Szefów gorzowskiej spółki kupieckiej Janusza J. i Jana Z. zatrzymali funkcjonariusze z poznańskiej delegatury Centralnego Biura Antykorupcyjnego. W chwili aresztowania prezesi mieli przy sobie prawie 200 tys. zł. łapówki.
Według CBA zatrzymani wcześniej wzięli jeszcze 400 tys. złotych. Centralne Biuro Antykorupcyjne podaje, że do wymuszenia łapówki przez szefów spółki doszło przy okazji budowy hali kupieckiej w Gorzowie Wielkopolskim.
Inwestycja rozpoczęła się w 2006 r. i jej wartość szacowana jest na blisko 10 mln zł. Z ustaleń CBA wynika, że za sam wybór wykonawcy prezesi wzięli już 400 tys. zł. Teraz mieli dostać kolejną część wielotysięcznej łapówki.
Agenci CBA przeprowadzili operację kontrolowanego wręczenia pieniędzy.

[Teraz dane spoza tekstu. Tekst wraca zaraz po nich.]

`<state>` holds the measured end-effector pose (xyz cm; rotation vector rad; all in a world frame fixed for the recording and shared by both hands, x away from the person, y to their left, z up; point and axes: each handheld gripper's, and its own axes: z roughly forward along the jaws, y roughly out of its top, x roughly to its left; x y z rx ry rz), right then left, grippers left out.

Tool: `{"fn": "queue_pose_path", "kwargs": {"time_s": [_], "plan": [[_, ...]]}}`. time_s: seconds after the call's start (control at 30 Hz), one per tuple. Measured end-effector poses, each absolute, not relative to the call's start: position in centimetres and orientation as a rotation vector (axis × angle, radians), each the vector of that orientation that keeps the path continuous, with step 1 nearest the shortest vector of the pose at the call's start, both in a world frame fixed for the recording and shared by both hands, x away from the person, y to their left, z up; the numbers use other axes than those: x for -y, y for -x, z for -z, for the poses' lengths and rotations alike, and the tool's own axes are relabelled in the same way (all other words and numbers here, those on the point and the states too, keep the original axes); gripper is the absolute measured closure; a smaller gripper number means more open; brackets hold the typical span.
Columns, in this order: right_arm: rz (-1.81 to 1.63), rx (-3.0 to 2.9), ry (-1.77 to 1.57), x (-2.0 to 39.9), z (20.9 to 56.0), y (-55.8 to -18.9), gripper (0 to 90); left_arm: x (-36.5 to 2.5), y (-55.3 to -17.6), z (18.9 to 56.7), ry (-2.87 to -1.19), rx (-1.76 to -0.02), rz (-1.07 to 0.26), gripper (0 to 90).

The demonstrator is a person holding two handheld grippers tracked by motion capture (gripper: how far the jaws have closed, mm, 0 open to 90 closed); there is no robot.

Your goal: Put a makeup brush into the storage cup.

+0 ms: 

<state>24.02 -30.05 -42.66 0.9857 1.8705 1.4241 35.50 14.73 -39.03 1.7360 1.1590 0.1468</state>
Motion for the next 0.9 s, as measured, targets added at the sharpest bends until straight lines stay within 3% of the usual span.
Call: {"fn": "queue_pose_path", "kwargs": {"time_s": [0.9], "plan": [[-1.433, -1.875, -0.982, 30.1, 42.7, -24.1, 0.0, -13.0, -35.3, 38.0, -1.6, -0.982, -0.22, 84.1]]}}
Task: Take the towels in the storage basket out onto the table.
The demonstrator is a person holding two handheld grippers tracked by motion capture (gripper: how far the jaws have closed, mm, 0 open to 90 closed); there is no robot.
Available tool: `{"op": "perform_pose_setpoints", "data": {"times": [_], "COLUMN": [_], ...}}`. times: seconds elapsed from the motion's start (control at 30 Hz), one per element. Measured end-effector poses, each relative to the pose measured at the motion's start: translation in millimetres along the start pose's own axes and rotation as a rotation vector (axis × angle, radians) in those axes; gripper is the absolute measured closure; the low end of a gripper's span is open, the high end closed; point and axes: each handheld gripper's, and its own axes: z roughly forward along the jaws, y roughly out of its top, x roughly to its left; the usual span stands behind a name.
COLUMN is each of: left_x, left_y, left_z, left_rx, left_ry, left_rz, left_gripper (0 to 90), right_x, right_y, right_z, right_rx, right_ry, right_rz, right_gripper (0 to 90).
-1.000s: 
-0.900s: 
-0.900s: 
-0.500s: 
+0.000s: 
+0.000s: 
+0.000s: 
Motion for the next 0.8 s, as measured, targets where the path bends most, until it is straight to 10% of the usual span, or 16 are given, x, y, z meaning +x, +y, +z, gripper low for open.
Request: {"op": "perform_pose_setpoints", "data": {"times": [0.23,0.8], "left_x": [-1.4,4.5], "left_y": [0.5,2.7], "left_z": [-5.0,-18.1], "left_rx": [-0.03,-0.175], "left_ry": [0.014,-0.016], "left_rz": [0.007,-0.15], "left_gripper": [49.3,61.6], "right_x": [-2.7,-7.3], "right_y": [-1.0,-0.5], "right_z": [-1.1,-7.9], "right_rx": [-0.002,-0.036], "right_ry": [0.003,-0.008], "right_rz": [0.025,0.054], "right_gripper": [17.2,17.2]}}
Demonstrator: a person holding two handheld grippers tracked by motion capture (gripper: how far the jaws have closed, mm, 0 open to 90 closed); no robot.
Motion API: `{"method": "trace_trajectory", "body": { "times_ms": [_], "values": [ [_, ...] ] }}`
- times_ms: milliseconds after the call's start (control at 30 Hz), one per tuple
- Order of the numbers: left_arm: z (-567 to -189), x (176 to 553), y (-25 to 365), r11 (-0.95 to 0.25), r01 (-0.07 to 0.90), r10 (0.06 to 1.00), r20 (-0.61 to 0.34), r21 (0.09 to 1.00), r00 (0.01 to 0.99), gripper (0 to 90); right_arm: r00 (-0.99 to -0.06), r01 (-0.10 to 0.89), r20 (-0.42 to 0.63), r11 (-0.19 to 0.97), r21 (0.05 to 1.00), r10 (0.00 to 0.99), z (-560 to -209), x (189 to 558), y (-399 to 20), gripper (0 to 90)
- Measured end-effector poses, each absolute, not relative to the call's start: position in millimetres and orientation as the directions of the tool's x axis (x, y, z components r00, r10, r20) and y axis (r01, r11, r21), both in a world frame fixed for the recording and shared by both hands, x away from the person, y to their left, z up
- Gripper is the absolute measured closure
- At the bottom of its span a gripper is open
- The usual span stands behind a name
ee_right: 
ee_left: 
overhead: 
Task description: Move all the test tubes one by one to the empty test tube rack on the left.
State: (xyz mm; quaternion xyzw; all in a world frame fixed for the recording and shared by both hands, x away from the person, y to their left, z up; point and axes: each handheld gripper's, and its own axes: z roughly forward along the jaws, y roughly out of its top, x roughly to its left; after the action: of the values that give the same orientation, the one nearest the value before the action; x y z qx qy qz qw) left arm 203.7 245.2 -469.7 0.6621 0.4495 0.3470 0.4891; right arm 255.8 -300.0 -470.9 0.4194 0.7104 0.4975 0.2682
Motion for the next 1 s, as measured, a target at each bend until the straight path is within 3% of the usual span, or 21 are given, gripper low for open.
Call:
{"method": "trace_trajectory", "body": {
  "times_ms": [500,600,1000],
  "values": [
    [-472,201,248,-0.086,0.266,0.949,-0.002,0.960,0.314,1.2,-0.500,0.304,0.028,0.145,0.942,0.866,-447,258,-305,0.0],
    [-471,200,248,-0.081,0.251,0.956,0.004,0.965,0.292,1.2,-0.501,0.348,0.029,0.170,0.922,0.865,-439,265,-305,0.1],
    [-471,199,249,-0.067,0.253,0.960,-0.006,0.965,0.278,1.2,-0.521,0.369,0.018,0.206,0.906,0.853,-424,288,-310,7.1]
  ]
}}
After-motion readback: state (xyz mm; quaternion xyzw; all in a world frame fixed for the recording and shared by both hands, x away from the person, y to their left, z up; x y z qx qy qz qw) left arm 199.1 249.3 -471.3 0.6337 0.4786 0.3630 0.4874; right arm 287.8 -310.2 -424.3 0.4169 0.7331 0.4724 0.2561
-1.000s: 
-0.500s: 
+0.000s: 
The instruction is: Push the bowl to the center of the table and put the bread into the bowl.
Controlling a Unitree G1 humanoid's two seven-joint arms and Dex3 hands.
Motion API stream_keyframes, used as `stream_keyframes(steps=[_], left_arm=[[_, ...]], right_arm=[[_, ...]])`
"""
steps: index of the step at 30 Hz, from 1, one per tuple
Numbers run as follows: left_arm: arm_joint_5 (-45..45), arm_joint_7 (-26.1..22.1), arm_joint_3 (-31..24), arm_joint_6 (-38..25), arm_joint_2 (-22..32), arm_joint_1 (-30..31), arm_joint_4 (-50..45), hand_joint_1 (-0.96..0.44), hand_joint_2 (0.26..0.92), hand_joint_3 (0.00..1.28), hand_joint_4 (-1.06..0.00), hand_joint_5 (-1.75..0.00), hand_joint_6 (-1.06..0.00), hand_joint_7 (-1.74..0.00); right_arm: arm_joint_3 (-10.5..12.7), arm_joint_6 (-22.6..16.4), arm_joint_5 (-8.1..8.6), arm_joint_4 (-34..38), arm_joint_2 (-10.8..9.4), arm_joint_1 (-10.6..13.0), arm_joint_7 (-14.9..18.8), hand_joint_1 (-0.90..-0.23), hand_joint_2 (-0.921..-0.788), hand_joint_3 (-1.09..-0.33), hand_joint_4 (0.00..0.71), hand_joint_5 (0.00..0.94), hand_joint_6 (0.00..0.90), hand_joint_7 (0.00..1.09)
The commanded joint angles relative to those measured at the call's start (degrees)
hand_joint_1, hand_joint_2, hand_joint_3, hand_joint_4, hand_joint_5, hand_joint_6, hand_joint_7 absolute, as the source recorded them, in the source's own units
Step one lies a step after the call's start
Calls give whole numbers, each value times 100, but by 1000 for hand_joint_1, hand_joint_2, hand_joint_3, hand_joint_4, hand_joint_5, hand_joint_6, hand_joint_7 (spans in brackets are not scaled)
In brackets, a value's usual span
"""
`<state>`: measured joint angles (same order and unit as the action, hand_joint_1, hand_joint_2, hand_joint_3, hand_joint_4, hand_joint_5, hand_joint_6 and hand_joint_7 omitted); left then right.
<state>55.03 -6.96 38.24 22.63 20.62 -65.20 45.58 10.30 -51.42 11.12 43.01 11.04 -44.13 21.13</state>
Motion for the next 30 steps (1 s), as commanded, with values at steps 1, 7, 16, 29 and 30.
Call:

Janusz J. i Jan Z. przyjechali koło południa pod jeden z moteli na trasie wyjazdowej z Gorzowa Wielkopolskiego. Do przejęcia łapówki doszło przy stoliku restauracyjnym. Pieniądze przygotowali funkcjonariusze CBA.
Obaj mężczyźni zostali zatrzymani po wyjściu z lokalu, w swoich samochodach. W trakcie przeszukania funkcjonariusze ujawnili, że w torbie leżącej na fotelu samochodu jest cała kwota wziętej wcześniej łapówki.
Jak informuje CBA, Januszowi J. i Janowi Z. zostaną przedstawione zarzuty korupcji gospodarczej, za co grozi im do 5 lat więzienia.